Edmond Thomas: Thanks, Gar. Good afternoon, everyone, and thank you for joining us today. Our first quarter results were within our estimated outlook ranges. April results were less negative in terms of comparable net sales than in February and March. We believe the combination of an uncertain and inflationary economic environment for our teen, young, adult, young family customer demographic and prolonged unseasonable weather in California. During February and March, along with certain assortment issues resulting in a weak quarter overall. Not surprisingly, considering the cold wet weather in the West, in particular, our spring/summer product categories were more challenged than our winter product categories during the first quarter.

Footwear performed best with a single-digit negative sales comp percentage compared to last year, while all other merchandising departments produced double-digit negative sales comp results. California, with 40% of our total stores was our weakest performing geographic area in both stores and online. Total store transactions decreased by a high teens percentage during the quarter, although better in April than earlier in the quarter. The less negative April trend has carried into the second quarter thus far, our total comparable sales — net sales through May 30 decreased 11.5%. Our spring/summer product categories have performed better than they did during the first quarter, led by women’s and girls, which have comp positive compared to last year.

On an overall basis, footwear and girls have comped positive thus far in the second quarter, while all other departments remain negative. We generally feel good about our spring/summer merchandise assortment and our inventory aging was more current entering the second quarter compared to last year. However, the negative impacts of inflation and other macroeconomic factors on our young customer demographic remain a concern in the near term. In positive news, we hired our new Chief Merchandising Officer, Laura who joined us on May 8, having previously been in senior merchandise positions at both Hudson’s Bay and Nordstrom. We’re excited to see what her tremendous experience will bring to our business, particularly as her influence on our merchandise assortment becomes apparent over time.

We also just hired a new Vice President of Merchandise Planning and Allocation with extensive experience who started last week. We believe these two new leaders give us a meaningful opportunity to take a fresh look at how we do business and help us get back on track to delivering sales growth over time. Despite short-term challenges, we continue to invest in our business for the long term. We just relaunched our mobile app in early May with several customer-friendly features. We will continue adding features to this new app over the next couple of quarters. We also continue to make progress in developing a new warehouse management system to improve efficiencies of labor and inventory management across our two distribution facilities here in Irvine.

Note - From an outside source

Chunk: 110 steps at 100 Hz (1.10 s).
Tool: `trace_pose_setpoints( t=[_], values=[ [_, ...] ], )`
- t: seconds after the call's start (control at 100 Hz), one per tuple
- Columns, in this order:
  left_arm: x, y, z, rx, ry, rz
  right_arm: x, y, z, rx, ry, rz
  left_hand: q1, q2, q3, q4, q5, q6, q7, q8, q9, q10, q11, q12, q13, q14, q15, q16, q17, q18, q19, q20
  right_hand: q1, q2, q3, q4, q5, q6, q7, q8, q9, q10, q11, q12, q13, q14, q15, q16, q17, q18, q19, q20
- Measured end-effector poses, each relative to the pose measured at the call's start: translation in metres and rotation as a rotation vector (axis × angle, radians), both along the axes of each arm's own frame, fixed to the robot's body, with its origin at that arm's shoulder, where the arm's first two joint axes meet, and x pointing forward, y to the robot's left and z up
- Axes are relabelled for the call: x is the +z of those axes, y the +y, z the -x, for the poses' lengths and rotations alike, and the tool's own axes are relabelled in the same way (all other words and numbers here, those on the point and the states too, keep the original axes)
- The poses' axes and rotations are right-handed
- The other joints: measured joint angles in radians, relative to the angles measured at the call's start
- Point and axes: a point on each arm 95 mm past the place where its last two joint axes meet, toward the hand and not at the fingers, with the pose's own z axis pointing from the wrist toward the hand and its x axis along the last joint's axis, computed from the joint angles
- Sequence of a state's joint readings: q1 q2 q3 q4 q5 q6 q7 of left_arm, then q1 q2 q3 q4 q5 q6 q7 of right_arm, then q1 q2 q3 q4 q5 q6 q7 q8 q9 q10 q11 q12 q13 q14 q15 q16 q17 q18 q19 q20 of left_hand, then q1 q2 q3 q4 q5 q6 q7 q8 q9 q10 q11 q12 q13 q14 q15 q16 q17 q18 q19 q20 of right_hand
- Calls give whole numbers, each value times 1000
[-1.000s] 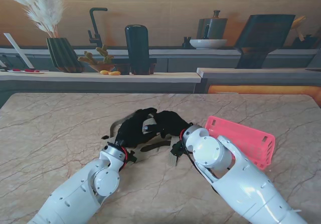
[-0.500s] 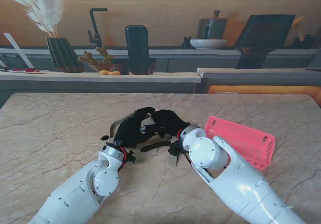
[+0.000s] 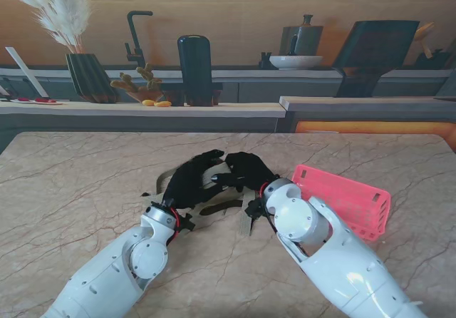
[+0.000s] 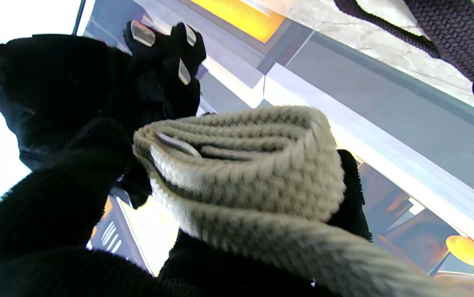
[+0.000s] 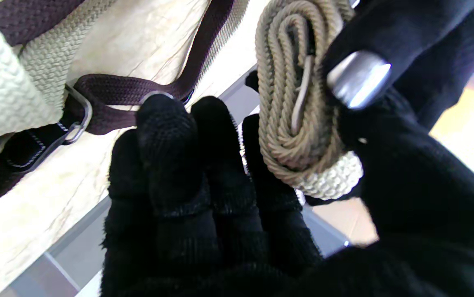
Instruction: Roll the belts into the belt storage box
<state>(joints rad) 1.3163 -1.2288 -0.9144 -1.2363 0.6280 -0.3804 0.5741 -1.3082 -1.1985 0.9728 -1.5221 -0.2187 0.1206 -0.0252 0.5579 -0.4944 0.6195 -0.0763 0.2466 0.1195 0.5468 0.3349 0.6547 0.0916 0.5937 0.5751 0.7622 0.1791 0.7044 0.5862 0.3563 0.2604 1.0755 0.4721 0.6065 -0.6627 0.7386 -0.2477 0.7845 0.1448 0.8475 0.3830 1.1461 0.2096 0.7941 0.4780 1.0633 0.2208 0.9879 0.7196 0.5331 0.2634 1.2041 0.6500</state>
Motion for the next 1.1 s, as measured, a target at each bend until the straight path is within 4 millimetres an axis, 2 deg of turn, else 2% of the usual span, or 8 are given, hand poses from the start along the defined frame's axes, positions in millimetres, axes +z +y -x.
trace_pose_setpoints(
  t=[0.16,0.33,0.51,0.7,0.93,0.99,1.1],
  values=[
    [4,0,0,1,-2,13,1,-18,8,-33,39,-53,-2,10,-36,-1,-12,-31,-11,-9,-138,12,-136,-92,-187,8,-152,-39,-97,16,-55,3,11,9,-1,0,-7,0,-3,22,-12,-3,0,8,-13,-3,0,1,-19,-10,0,0],
    [3,-1,-1,-13,15,-6,3,-35,16,-84,51,-117,-2,20,-36,0,-16,-45,-26,-10,-200,24,-197,-128,-291,8,-250,-76,-168,17,-120,2,12,9,-7,0,-7,0,-3,25,-12,-7,0,8,-20,-5,0,6,-26,-11,0,0],
    [2,-2,0,-27,23,-22,9,-44,26,-103,87,-239,-37,28,-58,2,-17,-46,-51,-10,-203,37,-223,-171,-322,7,-295,-104,-200,17,-175,-3,32,9,-18,0,-18,0,-7,25,-14,-8,0,8,-29,-6,0,9,-35,-12,0,0],
    [2,-4,-1,-51,17,-23,15,-49,35,-119,118,-354,-77,28,-58,2,-51,-47,-82,-21,-265,40,-239,-193,-357,-3,-320,-116,-224,7,-228,-15,34,9,-18,0,-19,0,-8,25,-14,-8,0,8,-29,-6,0,9,-36,-12,0,0],
    [2,-5,1,-57,-23,-20,18,-49,39,-127,145,-431,-64,28,-45,3,-63,-51,-92,-23,-265,40,-239,-193,-356,-15,-319,-116,-225,-1,-231,-15,34,9,-18,0,-20,0,-8,25,-14,-8,0,8,-29,-6,0,10,-36,-12,0,0],
    [2,-5,2,-60,-23,-19,18,-48,39,-128,163,-457,-32,75,-55,3,-63,-51,-92,-16,-259,40,-226,-193,-354,-23,-317,-116,-217,-2,-230,-15,34,9,-18,0,-20,0,-8,25,-14,-8,0,8,-29,-6,0,10,-36,-12,0,0],
    [2,-6,2,-59,-23,-9,18,-47,39,-129,184,-477,45,156,-132,3,-62,-52,-41,9,-219,36,-194,-193,-308,-31,-285,-116,-194,-3,-187,-14,34,9,-18,0,-20,0,-8,25,-14,-8,0,8,-29,-6,0,10,-37,-12,-1,0]
  ],
)
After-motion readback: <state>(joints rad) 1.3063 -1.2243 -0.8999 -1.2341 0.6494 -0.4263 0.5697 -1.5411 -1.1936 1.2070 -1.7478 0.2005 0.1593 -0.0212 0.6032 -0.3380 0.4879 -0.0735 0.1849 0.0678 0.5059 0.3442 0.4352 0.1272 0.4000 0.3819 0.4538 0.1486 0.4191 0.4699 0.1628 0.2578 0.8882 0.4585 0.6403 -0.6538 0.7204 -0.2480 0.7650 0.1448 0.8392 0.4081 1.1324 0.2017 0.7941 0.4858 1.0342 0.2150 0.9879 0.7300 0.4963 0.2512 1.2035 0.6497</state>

We currently expect that this important upgrade will be completed in early fiscal 2024 and that it will better position us for future growth. In terms of store real estate, we now expect to have seven new store openings during fiscal 2023. One store opened in late March — are expected to open during the — four expected to open in the third quarter and two are expected to open in the fourth quarter. Three stores originally planned for this year have been pushed into 2024 due to delays in timing of spaces being made available to us. For existing stores, we are approximately 60% complete with our fiscal 2023 lease decisions. Given the current environment, we continue to approach all these renewals with reasonable conservatism to manage lease costs as much as possible.

At this time, we expect to close three stores during fiscal 2023, two of which have already closed. We remain open to additional store growth opportunities where economics make sense. I now turn the call over to Mike to provide additional details on our fiscal 2023 first quarter operating performance and to introduce our second quarter outlook. Mike?

Michael Henry: Thanks, Ed. Good afternoon, everyone. Our fiscal 2023 first quarter results compared to last year’s first quarter were as follows: Total net sales were $123.6 million, a decrease of 15.2%. Net sales from physical stores represented 79.1% of total net sales compared to 80.6% last year, while e-commerce net sales represented 20.9% of total net sales compared to 19.4% last year. Total comparable net sales, including e-commerce, decreased by 17.5% with a 19.7% decrease from physical stores and an 8.3% decrease from e-commerce. We ended the first quarter with 248 total stores, a net increase of seven stores compared to last year. Gross margin, including buying, distribution and occupancy expenses, was 21.0% of net sales compared to 30.1% of net sales last year.

Buying, distribution and occupancy costs deleveraged by 620 basis points and increased by $2.4 million actively predominantly from occupancy costs as a result of operating seven net additional stores. Product margins declined by 290 basis points, primarily due to a higher level of markdowns utilized to manage inventory levels. Total SG&A expenses were $43.2 million or 34.9% of net sales compared to $42.7 million or 29.3% of net sales last year. Primary increases in SG&A were attributable to corporate payroll as a result of wage inflation, Software-as-a-Service expenses and recruiting expenses associated with the hiring of our new CMO. These increases were partially offset by a $0.9 million reduction in store payroll and related benefits resulting from an admirable job by our store teams of managing store payroll hours despite operating seven net additional stores and absorbing an average 8% hourly wage rate increase compared to last year.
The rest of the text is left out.